More interesting & useful.

> > This broke several programs I was trying to maintain on a system that
> > was converted from SIII to SV. I still haven't gotten Xmodem to work
> > reliably again
> 
> The programs were broken already.  If you turn off ICANON you *must* also
> set MIN and TIME to some other values - MIN of 1 and TIME of 0 will emulate
> V7's CBREAK mode exactly - if you want reliable results.  If you didn't do
> so, go fix your code.

Nope. The system wasn't really SIII. I have since found out that Microsoft
did their first SIII port by adding the SIII commands & making a few cosmetic
changes to a V7 port. So, it was a V7 to SV conversion, not SIII to SV.

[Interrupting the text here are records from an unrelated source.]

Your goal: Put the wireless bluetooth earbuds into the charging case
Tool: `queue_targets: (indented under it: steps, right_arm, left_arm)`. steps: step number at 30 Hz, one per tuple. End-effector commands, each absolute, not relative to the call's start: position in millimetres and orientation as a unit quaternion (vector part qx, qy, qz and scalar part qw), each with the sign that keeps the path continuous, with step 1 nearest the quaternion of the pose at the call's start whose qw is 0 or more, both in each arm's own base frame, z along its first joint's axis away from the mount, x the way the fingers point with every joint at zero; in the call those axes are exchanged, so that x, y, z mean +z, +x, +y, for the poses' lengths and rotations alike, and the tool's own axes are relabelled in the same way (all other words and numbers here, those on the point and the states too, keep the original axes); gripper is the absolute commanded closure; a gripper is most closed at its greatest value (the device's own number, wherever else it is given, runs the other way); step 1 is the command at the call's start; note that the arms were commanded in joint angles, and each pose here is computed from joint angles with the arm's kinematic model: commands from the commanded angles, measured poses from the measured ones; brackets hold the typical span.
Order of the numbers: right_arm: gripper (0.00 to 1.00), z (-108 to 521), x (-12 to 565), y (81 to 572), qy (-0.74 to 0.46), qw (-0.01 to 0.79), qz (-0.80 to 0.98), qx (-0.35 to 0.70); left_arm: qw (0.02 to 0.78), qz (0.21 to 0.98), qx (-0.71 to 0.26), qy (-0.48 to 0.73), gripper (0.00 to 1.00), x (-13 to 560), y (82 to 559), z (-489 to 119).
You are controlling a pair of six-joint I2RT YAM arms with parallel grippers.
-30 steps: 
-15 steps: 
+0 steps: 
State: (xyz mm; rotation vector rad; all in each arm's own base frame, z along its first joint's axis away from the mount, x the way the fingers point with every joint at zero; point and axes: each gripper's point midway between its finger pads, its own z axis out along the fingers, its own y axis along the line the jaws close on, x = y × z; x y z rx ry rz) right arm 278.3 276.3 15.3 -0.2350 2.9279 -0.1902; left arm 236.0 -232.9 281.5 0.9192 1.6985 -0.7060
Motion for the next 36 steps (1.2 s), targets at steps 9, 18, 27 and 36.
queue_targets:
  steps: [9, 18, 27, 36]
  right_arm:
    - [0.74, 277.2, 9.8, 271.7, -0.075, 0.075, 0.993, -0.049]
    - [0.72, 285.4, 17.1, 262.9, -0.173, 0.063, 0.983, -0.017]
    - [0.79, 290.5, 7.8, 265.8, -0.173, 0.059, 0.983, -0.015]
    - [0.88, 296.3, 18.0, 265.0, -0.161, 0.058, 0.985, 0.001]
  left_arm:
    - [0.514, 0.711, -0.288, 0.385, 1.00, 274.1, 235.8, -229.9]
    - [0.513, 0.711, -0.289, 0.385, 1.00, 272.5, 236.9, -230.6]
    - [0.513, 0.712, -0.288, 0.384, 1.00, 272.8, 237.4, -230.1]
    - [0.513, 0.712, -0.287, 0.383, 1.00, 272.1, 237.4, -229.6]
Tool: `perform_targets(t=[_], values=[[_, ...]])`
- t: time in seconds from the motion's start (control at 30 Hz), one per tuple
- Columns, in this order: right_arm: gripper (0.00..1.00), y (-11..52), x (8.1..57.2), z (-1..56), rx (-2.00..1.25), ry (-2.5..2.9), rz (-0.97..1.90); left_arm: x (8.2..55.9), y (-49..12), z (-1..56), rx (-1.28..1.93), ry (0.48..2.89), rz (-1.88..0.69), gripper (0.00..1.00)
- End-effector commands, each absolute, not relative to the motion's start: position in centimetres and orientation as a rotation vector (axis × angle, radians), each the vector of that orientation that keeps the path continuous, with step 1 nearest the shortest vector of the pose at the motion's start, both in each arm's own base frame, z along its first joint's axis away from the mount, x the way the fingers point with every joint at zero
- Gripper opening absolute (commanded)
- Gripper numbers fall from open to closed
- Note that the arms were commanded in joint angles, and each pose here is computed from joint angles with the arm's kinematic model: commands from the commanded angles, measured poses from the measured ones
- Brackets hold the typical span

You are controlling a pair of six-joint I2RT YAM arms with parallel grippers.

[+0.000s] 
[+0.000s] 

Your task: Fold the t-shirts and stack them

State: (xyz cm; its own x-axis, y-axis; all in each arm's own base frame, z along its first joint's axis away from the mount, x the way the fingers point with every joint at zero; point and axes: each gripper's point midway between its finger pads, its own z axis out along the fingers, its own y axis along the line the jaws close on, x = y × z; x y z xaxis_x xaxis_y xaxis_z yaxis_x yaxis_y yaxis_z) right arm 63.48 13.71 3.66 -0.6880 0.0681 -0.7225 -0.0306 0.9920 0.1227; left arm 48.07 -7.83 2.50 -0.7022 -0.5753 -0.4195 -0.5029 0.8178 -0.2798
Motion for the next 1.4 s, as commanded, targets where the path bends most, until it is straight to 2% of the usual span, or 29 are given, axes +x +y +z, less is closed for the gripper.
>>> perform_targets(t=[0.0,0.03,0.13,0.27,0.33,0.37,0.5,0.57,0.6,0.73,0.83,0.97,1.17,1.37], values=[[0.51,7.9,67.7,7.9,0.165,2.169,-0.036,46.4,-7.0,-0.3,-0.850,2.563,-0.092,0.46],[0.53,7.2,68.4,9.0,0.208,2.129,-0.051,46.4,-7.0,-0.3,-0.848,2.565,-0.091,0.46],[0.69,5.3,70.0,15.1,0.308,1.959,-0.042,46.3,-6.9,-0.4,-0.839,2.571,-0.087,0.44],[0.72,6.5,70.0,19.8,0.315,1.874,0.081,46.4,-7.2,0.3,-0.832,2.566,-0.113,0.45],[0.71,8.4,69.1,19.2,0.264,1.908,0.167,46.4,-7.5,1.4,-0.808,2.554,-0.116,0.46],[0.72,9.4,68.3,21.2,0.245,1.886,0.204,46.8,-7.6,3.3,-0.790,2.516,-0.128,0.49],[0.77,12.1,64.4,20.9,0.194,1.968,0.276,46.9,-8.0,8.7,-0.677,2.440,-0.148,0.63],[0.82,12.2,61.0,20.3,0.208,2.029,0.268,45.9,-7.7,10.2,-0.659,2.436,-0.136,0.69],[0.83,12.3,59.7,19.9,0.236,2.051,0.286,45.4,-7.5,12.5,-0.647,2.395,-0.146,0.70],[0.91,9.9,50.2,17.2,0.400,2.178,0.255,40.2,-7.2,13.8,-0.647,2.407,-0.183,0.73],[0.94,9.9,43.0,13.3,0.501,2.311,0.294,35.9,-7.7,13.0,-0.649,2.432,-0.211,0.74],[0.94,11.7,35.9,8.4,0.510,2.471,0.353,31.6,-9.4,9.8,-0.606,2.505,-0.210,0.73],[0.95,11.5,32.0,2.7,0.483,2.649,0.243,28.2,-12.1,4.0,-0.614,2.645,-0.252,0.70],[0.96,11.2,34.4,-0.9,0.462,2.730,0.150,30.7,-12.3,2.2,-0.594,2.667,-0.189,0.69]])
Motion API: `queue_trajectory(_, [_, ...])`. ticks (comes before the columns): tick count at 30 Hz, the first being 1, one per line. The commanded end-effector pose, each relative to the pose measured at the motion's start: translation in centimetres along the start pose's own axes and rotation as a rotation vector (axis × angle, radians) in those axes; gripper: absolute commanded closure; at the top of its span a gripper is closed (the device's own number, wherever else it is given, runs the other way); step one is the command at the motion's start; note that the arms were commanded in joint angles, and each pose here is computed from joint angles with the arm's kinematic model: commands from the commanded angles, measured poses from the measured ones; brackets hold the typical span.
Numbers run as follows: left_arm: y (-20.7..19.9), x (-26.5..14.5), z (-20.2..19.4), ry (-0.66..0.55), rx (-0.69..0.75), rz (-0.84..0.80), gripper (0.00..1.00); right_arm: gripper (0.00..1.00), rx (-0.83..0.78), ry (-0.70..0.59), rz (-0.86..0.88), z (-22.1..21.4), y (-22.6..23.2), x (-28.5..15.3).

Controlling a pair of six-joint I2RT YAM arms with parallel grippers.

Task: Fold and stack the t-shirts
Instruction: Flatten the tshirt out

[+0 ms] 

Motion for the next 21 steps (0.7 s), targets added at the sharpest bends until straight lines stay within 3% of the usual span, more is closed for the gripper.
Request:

> > The 4.2 method of handling timouts is much better, since it ADDS a
> > function, instead of CHANGING an existing one.
> 
> What "4.2 method of handling timeouts"?  If you mean using
> "alarm"/"setitimer", that's in S3/S5 ("alarm", that is; only 4.2BSD has
> "setitimer", alas); it's been there since before V6.  If you mean the
> timeout in "select", that's a timeout, not a silo drain clock like TIME in
> S3/S5 (as was pointed out before).

You're right. Someone hit me.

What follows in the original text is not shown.